Work instruction =
Go through the material line by line and copy each one with the word "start".

--------------------------------

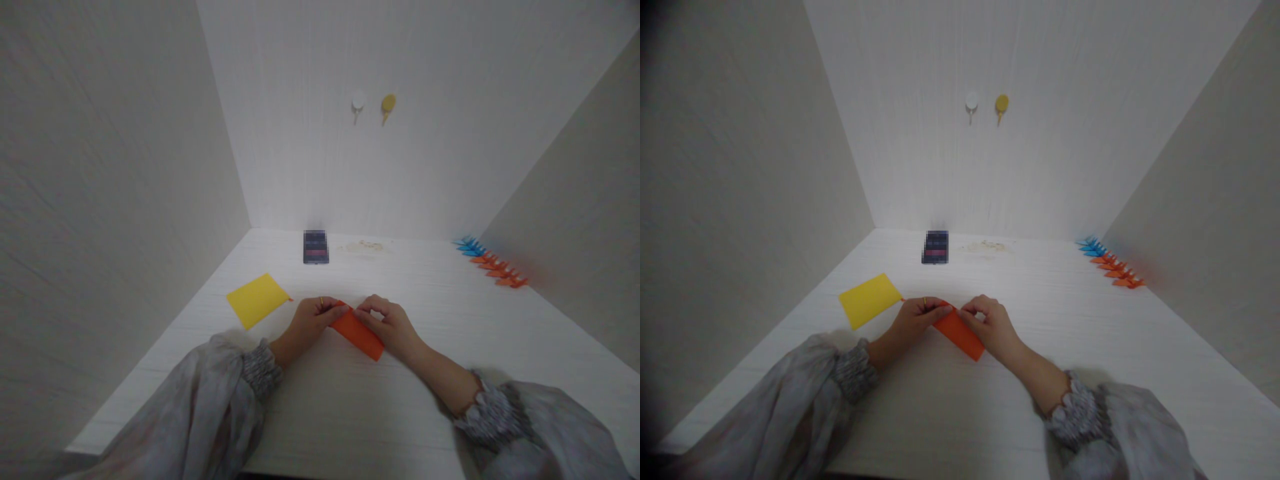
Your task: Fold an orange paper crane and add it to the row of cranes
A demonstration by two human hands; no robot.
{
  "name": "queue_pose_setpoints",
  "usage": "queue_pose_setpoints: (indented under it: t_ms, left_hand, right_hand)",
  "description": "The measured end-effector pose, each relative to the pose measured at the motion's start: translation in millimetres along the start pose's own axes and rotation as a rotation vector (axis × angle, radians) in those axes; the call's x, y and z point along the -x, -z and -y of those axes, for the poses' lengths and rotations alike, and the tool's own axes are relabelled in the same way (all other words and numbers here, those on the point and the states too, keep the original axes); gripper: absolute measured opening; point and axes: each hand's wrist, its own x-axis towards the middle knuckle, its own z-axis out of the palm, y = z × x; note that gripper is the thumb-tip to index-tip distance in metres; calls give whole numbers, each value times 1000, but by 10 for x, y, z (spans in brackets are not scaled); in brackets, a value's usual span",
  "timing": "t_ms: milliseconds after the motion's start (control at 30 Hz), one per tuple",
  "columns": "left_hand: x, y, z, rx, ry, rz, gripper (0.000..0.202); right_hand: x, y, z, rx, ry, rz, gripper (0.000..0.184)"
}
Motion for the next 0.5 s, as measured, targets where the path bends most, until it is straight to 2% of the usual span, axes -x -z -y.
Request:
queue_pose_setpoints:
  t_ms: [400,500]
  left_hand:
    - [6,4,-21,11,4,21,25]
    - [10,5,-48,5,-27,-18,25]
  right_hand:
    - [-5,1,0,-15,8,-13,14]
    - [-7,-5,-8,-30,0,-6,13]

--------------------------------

Result of the exercise =
  "description": "The measured end-effector pose, each relative to the pose measured at the motion's start: translation in millimetres along the start pose's own axes and rotation as a rotation vector (axis × angle, radians) in those axes; the call's x, y and z point along the -x, -z and -y of those axes, for the poses' lengths and rotations alike, and the tool's own axes are relabelled in the same way (all other words and numbers here, those on the point and the states too, keep the original axes); gripper: absolute measured opening; point and axes: each hand's wrist, its own x-axis towards the middle knuckle, its own z-axis out of the palm, y = z × x; note that gripper is the thumb-tip to index-tip distance in metres; calls give whole numbers, each value times 1000, but by 10 for x, y, z (spans in brackets are not scaled); in brackets, a value's usual span",
  "timing": "t_ms: milliseconds after the motion's start (control at 30 Hz), one per tuple",

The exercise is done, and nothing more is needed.